_Work item:_ List each line of the data that holds the string "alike".

_Data to process:_
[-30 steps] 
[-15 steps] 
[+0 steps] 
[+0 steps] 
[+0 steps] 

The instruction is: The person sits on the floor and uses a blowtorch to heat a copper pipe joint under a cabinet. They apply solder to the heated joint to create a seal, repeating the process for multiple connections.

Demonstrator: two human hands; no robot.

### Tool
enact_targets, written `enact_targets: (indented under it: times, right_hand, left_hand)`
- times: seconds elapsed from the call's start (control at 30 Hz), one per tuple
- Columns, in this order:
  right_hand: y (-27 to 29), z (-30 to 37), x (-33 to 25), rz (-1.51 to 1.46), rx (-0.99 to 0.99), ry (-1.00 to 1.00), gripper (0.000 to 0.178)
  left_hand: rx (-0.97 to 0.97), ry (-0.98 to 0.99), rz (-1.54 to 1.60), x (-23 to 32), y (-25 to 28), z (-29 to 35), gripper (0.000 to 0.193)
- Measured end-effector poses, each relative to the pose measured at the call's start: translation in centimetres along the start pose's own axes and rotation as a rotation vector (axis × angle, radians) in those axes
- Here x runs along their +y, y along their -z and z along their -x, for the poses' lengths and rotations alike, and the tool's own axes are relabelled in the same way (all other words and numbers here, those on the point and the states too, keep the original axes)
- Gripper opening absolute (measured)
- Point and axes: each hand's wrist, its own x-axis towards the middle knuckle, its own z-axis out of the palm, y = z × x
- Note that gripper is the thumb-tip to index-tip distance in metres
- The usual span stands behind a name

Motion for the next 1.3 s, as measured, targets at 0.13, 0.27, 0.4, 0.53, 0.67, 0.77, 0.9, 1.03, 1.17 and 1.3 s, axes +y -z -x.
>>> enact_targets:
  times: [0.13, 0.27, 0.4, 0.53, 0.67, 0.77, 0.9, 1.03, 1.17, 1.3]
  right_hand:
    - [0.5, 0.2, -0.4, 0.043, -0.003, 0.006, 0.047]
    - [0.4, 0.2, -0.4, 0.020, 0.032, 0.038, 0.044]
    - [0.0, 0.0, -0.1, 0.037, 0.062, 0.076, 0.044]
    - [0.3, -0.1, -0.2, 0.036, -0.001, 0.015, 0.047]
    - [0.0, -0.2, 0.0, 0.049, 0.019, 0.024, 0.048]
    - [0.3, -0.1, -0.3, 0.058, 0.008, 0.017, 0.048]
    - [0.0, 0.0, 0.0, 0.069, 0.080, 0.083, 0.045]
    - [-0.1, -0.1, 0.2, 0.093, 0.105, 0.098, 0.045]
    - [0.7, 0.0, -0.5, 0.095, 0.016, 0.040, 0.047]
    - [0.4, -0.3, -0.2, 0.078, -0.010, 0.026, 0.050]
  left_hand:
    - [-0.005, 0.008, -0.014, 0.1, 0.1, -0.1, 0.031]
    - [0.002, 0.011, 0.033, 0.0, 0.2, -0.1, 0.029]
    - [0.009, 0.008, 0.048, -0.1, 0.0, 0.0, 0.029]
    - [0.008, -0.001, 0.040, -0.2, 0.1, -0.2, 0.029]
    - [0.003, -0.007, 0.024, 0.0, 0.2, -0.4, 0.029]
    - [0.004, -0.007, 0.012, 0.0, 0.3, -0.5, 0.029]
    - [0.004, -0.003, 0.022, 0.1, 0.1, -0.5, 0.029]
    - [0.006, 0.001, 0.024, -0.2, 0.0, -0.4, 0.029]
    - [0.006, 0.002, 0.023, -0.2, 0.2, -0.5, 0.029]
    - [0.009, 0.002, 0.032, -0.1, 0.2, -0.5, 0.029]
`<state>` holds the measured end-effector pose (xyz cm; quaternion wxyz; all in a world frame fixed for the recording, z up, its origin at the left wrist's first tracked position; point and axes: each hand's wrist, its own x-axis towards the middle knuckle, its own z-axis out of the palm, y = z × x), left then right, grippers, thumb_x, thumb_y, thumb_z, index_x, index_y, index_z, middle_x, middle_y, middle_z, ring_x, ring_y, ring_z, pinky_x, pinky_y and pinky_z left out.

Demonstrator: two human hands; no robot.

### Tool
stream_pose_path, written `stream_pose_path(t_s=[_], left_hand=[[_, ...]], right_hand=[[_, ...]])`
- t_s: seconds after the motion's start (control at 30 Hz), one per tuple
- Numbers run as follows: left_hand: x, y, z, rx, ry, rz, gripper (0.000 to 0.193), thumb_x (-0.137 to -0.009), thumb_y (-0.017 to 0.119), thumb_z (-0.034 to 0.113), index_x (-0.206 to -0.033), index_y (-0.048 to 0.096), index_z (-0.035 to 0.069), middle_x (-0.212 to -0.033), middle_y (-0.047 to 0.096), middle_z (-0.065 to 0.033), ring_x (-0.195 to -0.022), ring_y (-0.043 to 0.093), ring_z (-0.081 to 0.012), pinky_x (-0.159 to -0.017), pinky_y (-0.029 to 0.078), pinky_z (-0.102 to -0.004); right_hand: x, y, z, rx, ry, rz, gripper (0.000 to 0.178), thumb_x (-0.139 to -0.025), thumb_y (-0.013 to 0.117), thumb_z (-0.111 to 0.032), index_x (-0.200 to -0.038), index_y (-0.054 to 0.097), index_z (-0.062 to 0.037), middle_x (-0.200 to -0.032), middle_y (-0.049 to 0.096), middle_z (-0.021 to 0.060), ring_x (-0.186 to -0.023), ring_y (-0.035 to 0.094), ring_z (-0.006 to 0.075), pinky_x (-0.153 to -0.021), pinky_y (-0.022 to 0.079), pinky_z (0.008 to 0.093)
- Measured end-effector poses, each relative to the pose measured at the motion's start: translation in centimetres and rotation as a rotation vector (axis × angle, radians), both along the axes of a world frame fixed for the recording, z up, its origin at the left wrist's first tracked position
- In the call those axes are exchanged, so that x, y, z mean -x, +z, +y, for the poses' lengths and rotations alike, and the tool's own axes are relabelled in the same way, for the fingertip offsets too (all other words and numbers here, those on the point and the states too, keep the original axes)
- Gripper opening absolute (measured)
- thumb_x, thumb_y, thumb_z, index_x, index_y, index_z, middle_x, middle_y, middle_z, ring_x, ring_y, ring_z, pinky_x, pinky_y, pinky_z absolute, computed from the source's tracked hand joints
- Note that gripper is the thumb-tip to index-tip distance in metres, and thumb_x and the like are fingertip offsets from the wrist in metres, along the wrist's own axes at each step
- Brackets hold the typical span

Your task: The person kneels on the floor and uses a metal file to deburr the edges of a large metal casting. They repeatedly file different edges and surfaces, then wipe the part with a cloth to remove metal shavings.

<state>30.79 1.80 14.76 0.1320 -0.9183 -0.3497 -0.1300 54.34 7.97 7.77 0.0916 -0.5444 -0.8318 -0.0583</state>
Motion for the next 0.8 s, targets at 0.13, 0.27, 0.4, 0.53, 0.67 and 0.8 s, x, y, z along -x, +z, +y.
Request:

_Task result:_
- Here x runs along their +y, y along their -z and z along their -x, for the poses' lengths and rotations alike, and the tool's own axes are relabelled in the same way (all other words and numbers here, those on the point and the states too, keep the original axes)
- In the call those axes are exchanged, so that x, y, z mean -x, +z, +y, for the poses' lengths and rotations alike, and the tool's own axes are relabelled in the same way, for the fingertip offsets too (all other words and numbers here, those on the point and the states too, keep the original axes)

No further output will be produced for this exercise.